= WHAT TO WORK ON =
Copy out all the lines of the data that hold the word "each".
========================================
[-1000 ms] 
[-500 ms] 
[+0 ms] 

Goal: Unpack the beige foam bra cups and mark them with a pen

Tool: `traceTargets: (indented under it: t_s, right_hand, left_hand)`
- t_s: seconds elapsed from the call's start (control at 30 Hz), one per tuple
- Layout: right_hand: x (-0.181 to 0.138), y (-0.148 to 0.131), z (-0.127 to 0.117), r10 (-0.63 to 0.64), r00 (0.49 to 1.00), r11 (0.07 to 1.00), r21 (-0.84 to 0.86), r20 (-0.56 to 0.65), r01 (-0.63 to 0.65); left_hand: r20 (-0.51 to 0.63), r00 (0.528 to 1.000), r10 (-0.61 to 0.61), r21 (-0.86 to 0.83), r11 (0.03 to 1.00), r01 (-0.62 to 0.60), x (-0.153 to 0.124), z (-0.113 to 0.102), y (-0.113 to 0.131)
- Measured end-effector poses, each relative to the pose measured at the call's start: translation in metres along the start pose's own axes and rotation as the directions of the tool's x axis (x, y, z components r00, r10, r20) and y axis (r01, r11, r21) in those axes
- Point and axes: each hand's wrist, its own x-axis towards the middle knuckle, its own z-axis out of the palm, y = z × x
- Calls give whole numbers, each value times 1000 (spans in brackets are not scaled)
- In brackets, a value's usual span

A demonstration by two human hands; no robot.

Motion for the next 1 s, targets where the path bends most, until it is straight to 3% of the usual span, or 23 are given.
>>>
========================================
= ANSWER SECTION =
- Measured end-effector poses, each relative to the pose measured at the call's start: translation in metres along the start pose's own axes and rotation as the directions of the tool's x axis (x, y, z components r00, r10, r20) and y axis (r01, r11, r21) in those axes
- Point and axes: each hand's wrist, its own x-axis towards the middle knuckle, its own z-axis out of the palm, y = z × x
- Calls give whole numbers, each value times 1000 (spans in brackets are not scaled)

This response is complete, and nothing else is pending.